Pionnier du retour du jean fabriqué en France, le fondateur de 1083, Thomas Huriez raconte son aventure dans le livre sus- cité (paru chez Dunod). On pourrait croire à une pénible litanie de storytelling, mais pas du tout, l’homme est plein de bon sens et d’un certain côté il a tout pigé. D’ailleurs il a été une des premières marques françaises à proposer des masques. Logique : il a la main sur le robinet productif, et ne l’a pas volé.

Le salon Maison&OFFjet de Montrouge

Retrouvez ici le film officiel de ce salon off qui a eu lieu dans les locaux de Stilic Force et auxquels certains d’entre vous n’ont pas pu se rendre. https://www.youtube.com/watch?v=1xapX9isZRg

Quart de siècle !

Il y a 25 ans Stilic Force était fondée dans un petit studio de la Nationale 20 à Montrouge. Des festivités étaient prévues ce 9 mai, mais figurez-vous que… ben… on va trouver une autre date. Pour fêter ça sans contact voici notre site internet remis à jour : www.stilicforce.fr. Comptez sur votre marque favorite pour créer tout un tas d’objets sur le thème Covid, parfois à la limite du bon goût sans toutefois jamais y tomber.

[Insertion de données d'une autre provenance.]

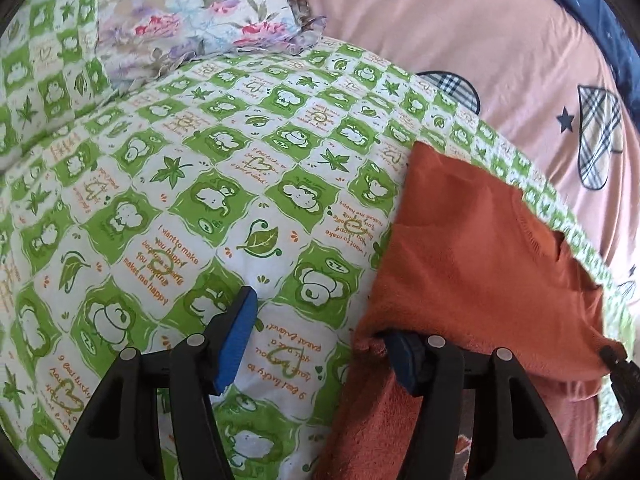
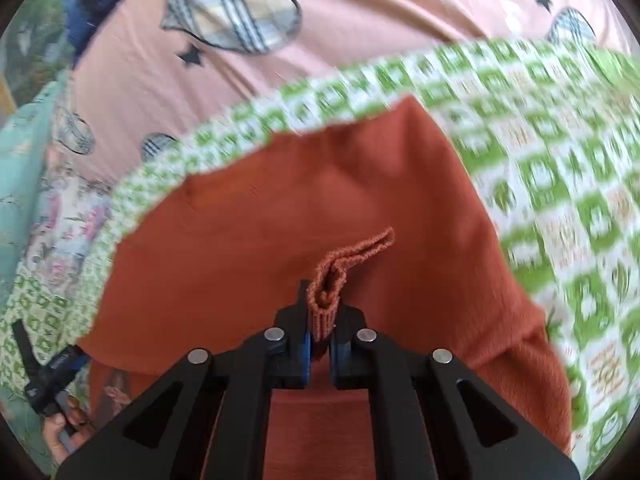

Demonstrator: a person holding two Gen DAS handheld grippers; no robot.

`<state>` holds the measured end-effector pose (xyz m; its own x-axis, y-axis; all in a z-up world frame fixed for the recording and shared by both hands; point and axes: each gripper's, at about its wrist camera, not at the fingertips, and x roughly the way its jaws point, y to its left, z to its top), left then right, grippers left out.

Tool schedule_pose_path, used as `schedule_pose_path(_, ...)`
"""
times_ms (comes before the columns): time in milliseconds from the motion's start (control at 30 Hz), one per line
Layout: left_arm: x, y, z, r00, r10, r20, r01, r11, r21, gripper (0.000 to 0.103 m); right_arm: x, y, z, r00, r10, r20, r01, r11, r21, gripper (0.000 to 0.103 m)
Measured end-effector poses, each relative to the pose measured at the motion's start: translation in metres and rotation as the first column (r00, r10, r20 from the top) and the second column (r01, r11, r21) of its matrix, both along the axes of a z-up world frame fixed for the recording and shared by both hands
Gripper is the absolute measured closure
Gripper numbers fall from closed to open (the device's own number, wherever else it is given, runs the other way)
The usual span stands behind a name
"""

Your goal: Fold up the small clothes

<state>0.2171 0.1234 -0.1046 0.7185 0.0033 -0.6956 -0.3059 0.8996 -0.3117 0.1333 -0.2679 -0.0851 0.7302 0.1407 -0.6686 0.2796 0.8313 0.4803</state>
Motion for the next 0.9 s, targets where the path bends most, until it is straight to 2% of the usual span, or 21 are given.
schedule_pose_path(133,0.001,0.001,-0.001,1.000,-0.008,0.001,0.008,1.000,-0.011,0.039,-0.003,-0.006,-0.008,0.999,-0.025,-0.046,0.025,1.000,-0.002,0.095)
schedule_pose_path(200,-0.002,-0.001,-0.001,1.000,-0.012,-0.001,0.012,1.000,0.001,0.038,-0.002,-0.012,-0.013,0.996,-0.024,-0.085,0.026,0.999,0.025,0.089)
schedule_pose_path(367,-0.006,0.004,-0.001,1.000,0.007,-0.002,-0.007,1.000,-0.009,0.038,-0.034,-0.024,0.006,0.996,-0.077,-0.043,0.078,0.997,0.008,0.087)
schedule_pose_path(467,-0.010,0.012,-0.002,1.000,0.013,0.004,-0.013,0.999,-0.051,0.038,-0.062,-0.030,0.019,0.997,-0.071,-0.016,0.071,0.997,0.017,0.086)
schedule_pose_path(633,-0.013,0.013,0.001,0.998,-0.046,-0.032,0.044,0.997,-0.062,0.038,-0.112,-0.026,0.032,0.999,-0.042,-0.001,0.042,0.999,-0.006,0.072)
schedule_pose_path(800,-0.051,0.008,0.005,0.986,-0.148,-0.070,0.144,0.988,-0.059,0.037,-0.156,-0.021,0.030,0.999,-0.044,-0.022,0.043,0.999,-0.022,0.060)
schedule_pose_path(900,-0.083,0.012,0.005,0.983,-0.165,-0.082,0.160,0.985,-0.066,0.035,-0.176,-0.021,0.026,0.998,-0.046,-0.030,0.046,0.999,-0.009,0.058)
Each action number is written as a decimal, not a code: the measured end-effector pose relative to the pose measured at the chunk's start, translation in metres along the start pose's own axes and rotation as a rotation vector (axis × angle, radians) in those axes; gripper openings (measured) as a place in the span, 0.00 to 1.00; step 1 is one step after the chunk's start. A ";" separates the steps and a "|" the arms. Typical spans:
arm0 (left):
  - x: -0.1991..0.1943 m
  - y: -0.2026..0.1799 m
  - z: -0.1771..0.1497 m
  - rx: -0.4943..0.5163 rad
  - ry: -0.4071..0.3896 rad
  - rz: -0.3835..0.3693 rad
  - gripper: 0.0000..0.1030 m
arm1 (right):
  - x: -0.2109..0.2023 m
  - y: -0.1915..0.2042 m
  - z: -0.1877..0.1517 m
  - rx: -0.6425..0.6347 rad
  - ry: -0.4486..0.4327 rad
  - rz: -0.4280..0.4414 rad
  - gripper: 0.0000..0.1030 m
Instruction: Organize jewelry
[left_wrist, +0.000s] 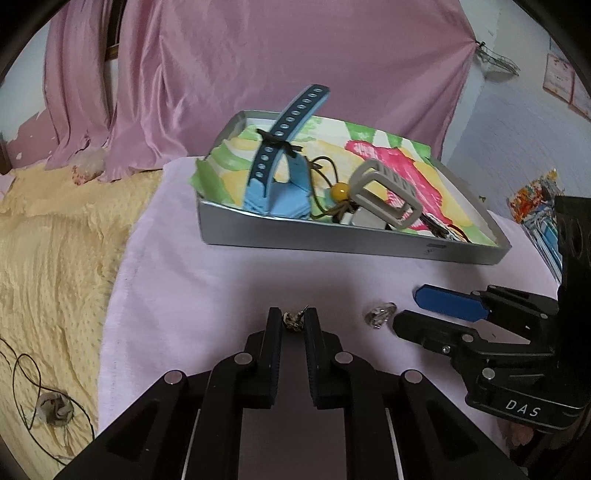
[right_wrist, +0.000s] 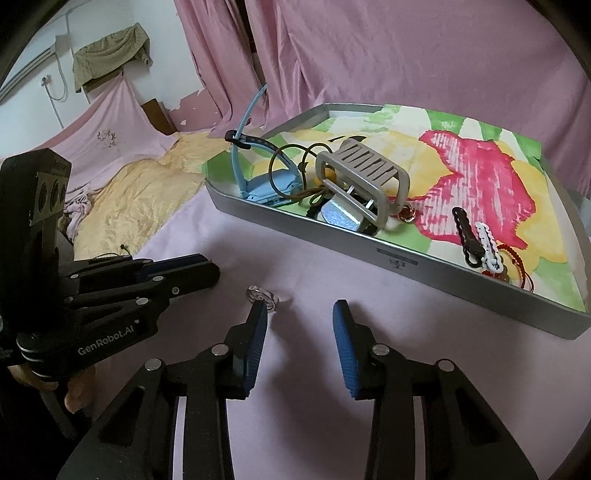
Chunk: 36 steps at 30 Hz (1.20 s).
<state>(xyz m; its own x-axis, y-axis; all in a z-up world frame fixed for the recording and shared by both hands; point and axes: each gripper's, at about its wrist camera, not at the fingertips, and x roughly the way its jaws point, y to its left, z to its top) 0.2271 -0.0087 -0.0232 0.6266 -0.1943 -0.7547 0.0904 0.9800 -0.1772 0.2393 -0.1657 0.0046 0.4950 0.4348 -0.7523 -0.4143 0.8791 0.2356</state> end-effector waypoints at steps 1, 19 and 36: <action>-0.001 0.003 0.000 -0.008 -0.001 -0.001 0.11 | 0.000 0.001 0.000 0.000 0.000 0.001 0.32; -0.005 0.021 -0.004 -0.055 -0.019 -0.018 0.11 | 0.012 0.022 0.010 -0.021 0.009 -0.017 0.15; -0.008 0.001 -0.003 -0.002 -0.038 -0.049 0.11 | -0.003 0.006 0.004 0.036 -0.052 0.007 0.05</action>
<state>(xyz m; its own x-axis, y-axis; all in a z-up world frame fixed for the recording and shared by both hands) 0.2200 -0.0064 -0.0189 0.6502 -0.2406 -0.7206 0.1201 0.9691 -0.2153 0.2382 -0.1610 0.0106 0.5315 0.4501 -0.7175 -0.3908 0.8819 0.2637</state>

PS : Si vous voulez réaliser un site simple et efficace par un spécialiste compétent, sympathique et raisonnable, demandez à Pierre Ballif qui a fondé www.amplitude360.fr. Stilic Force l’exploite comme photographe puis webmaster depuis 1998 et c’est du sérieux.

En bref

Le fondateur de Stilic Force, coordinateur du programme écologique de la liste de Juliette Méadel pour Montrouge était soumis à son premier suffrage universel le 15 mars dernier… La liste DemainMontrouge (26,22%) est arrivée deuxième avec un ballotage ou rebelotte prévu pour le ../../202. Il va donc falloir attendre pour voir une femme à la tête de Montrouge, ce n’était pas arrivé depuis… 4.54 milliards d’années.

C’est du... Cinéma

Stilic Force a participé aux décors du film « Mauvaise Blague » le premier court métrage du très jeune et très talentueux Matteo La Capria. Saluons ici cette jeune équipe qui a financé participativement son film sur le web et qui a su convaincre feu Christophe d’en composer la musique. À suivre.

Point d’orgue de notre intervention déco, cet effet « Split-screen » réalisé en réel, avec ici Claire Nebout… à voir très bientôt, on ne sait pas encore sur quels écrans. Si vous regardez bien le film vous reconnaitrez peut-être notre rédacteur en chef dans le rôle… d’un bourreau !!